Too often I get caught up in the hype and simplicity of stereotypes. Oh, he’s a football player? Cocky. Always in the library? Nerd. Vacations to the Bahamas every year? Spoiled and filthy rich. Uses Tinder to meet girls? Creepy. But you know what? It’s all completely ridiculous. As if you could actually know all you need to know about someone based on one thing about them. It’s so easy to judge someone, but so much harder to try to level yourself and see things from their perspective. And it's even harder still to get to know them. But it’s a worthwhile exertion, and it’s one that I am resolving to do more in the new year. Let’s leave labels in 2015, for God’s sake.
I never liked it when people would make assumptions about me just because I did all my homework or stayed home on a Friday night. I was never the kind you invited to crazy parties or the kind you smoke pot with behind the house or the kind to wear a skimpy outfit to school, but that didn’t mean I wasn’t a person worth knowing or that I didn’t like to have fun. It just meant that maybe I had fun doing all different kinds of things.

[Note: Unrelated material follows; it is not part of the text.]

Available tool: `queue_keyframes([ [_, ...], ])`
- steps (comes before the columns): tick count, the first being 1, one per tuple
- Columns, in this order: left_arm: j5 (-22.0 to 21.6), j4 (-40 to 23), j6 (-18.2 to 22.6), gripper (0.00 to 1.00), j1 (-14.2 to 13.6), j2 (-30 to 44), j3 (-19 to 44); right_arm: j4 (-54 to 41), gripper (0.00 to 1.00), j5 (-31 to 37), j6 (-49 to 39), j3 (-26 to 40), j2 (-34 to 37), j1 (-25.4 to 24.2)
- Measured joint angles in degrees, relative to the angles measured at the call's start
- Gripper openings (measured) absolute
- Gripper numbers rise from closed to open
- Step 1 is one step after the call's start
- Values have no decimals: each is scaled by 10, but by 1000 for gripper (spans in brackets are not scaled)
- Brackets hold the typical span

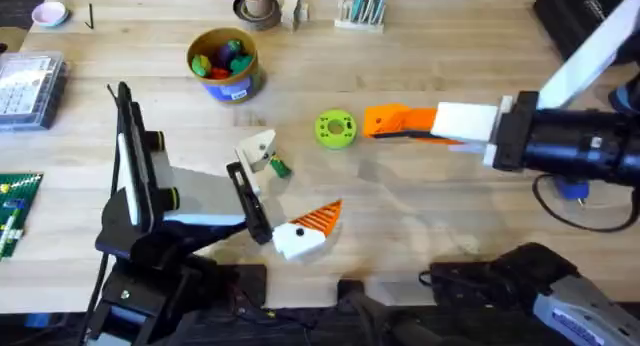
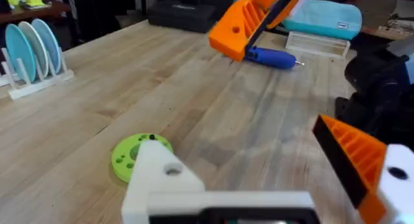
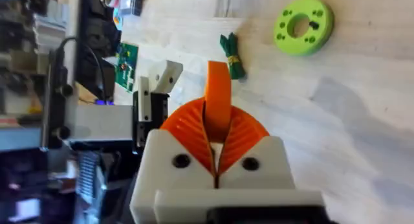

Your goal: Pick up the gripper from the table and insert it into the empty holder that is missing its gripper. Then pick up a screw, insert it into the mounting hole, and use the screwdriver to tighten it. Finally, clean up the table by picking up the vegetable and placing it into the bucket.

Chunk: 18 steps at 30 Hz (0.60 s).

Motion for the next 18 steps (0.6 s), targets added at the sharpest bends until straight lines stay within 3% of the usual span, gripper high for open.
queue_keyframes([
  [4, 0, 0, 0, 993, 0, 0, 0, -1, 9, 1, 86, 0, 22, 0],
  [9, 0, 0, 0, 993, 0, 0, 0, 35, 9, -5, 131, -2, 61, 9],
  [13, 0, 0, 0, 993, 0, 0, 0, 136, 9, -48, 134, -4, 99, 33],
  [18, 0, 0, 0, 993, 0, 0, 0, 193, 9, -124, 130, -4, 167, 49],
])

And then when you leave high school, you think maybe it will end: the stereotypes, judgement, and cliques. But it doesn’t, does it? In college, it just becomes based on the dorm you live in, the major you choose, the places you go out at night, the music you listen to, and so on. Except now it’s even easier to judge people than it was in high school because you’re literally surrounded by them 24/7. What’s even worse is that so many people won’t even go out of their way to meet people from all sorts of walks of life because instead they just find their group and stick with them, even in college. Some say that in college you’re finally free, but your mind certainly isn’t.
And it’s no different in the real world. Then the stereotypes just get nastier, with race, gender, and class forming the bulk of it. And bullies, the kind you thought you left behind in kindergarten, are around every corner.

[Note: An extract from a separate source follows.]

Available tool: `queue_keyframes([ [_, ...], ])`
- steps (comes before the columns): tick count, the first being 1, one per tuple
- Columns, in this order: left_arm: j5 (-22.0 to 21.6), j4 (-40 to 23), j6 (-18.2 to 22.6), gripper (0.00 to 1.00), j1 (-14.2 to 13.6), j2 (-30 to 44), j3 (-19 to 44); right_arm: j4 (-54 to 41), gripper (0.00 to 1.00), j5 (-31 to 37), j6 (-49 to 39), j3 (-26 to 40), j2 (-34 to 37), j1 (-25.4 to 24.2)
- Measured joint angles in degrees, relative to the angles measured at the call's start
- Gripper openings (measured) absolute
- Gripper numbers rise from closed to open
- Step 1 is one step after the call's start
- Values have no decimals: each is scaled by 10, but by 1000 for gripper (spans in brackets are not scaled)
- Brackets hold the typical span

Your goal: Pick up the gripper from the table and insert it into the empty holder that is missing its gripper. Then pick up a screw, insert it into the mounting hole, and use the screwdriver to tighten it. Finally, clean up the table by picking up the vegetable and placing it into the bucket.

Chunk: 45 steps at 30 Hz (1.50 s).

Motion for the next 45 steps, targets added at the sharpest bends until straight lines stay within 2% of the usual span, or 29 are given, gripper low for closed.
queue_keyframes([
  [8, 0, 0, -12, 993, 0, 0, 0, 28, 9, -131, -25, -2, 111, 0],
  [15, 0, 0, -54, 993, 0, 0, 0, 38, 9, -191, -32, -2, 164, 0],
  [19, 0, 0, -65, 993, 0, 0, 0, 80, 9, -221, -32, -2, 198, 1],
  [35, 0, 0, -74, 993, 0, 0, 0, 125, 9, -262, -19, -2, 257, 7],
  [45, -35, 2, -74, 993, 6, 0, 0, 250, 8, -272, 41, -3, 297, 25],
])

But it’s so ridiculous. All of it. Just listen to yourself. Mocking people you don’t know for things you’ll never understand when that very type of behavior would infuriate you if it was directed at yourself. I’m certainly no better either, but I want to be. If not for the sake of my own moral conscience than at least so I can encourage others to try to stereotype less and chat with people a little more.

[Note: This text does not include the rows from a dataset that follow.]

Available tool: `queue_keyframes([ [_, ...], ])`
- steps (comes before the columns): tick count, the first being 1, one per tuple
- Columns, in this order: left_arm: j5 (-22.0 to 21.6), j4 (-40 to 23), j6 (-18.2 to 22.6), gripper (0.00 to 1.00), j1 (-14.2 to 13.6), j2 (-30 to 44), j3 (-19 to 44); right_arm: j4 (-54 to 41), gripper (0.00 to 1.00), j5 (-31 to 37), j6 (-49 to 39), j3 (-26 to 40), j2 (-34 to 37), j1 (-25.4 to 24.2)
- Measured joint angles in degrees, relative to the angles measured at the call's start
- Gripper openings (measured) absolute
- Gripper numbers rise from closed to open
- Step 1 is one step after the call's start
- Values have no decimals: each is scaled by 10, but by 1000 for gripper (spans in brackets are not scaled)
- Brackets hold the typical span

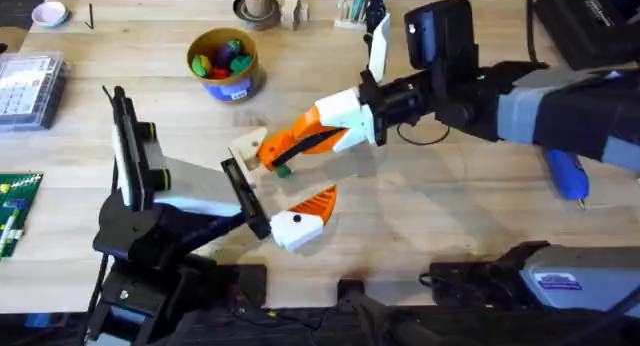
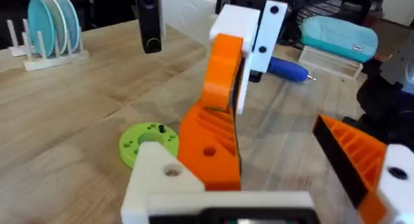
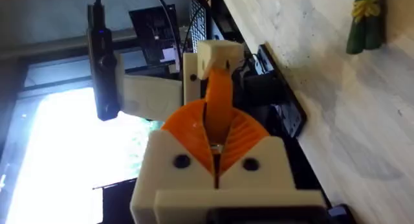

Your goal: Pick up the gripper from the table and insert it into the empty holder that is missing its gripper. Then pick up a screw, insert it into the mounting hole, and use the screwdriver to tighten it. Finally, clean up the table by picking up the vegetable and placing it into the bucket.

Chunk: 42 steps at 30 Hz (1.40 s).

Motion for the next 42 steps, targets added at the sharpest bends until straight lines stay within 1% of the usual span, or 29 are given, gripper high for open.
queue_keyframes([
  [8, -14, 0, -9, 993, 3, 0, 0, 20, 7, 17, 37, 0, 19, 13],
  [19, -54, 2, -19, 993, 10, 0, 0, 75, 7, 98, 83, 0, 19, 56],
  [24, -54, 2, -24, 993, 10, 0, 0, 82, 7, 126, 93, 0, 19, 68],
  [31, -53, 2, -23, 994, 10, 0, 0, 87, 7, 137, 96, 0, 19, 70],
  [39, -21, 1, -10, 993, 10, 0, 0, 90, 7, 152, 97, 0, 19, 70],
  [42, -16, 1, -8, 993, 10, 0, 0, 90, 7, 153, 97, 0, 19, 70],
])
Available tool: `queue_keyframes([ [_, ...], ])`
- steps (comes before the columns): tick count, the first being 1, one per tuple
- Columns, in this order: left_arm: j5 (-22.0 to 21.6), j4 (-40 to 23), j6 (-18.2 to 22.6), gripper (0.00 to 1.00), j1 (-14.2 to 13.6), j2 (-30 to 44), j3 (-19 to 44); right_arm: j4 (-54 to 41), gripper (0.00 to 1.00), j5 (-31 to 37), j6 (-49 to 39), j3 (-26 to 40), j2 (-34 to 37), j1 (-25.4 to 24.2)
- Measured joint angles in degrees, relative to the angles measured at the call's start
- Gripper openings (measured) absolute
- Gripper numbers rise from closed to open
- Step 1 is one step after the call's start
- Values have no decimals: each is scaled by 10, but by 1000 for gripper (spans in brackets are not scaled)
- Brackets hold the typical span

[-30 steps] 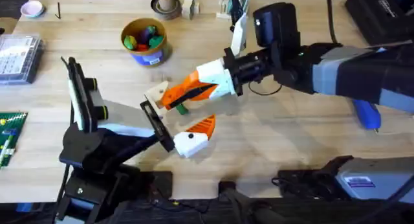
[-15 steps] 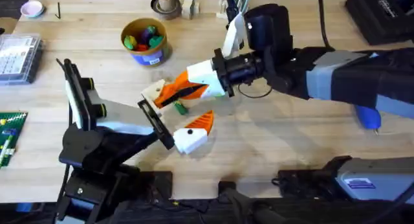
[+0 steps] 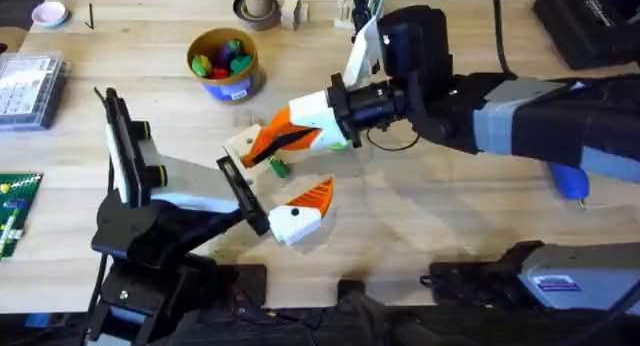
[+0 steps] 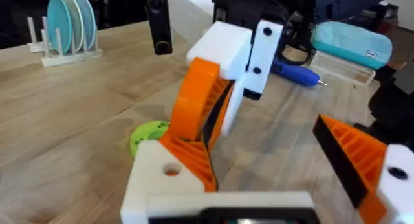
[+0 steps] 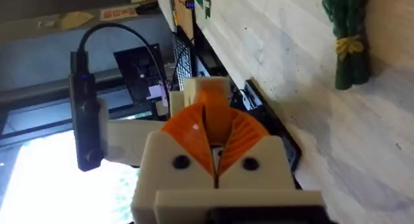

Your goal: Pick up the gripper from the table and insert it into the empty holder that is missing its gripper. Then pick up a screw, insert it into the mounting hole, and use the screwdriver to tighten it. Finally, clean up the table by picking up the vegetable and placing it into the bucket.

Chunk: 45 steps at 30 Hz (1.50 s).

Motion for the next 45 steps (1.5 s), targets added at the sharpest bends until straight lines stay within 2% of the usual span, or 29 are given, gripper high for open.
queue_keyframes([
  [7, 4, 0, 3, 993, 3, 0, 0, 1, 7, 9, 2, 0, 0, 5],
  [13, -1, -1, -1, 994, 9, 1, 0, 9, 7, 58, 22, 0, -1, 25],
  [22, -29, 1, 11, 993, 9, 1, 0, 70, 7, 101, 54, -8, 0, 39],
  [36, -53, 1, 13, 993, 13, 1, 0, 80, 7, 153, 42, -8, 0, 72],
  [45, -55, 2, 12, 993, 13, 1, 0, 80, 7, 147, 27, -8, 0, 72],
])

What I’ve learned is that it’s as simple as this: Your college major does not define you. Neither does your college, eye color, favorite pair of pants, nor heritage. It’s irrelevant; they're just pieces of a whole. It’s the way you treat people that matters—the light you choose to bring into the world or the resentment you let darken you from the inside out. Stereotypes feed hate and resentment, and they bring us down. If we all spent a little more time and energy trying to understand one another rather than cutting people down with narrow-minded thinking, we could make good on our promise for a “new year, new me” and really make this year count.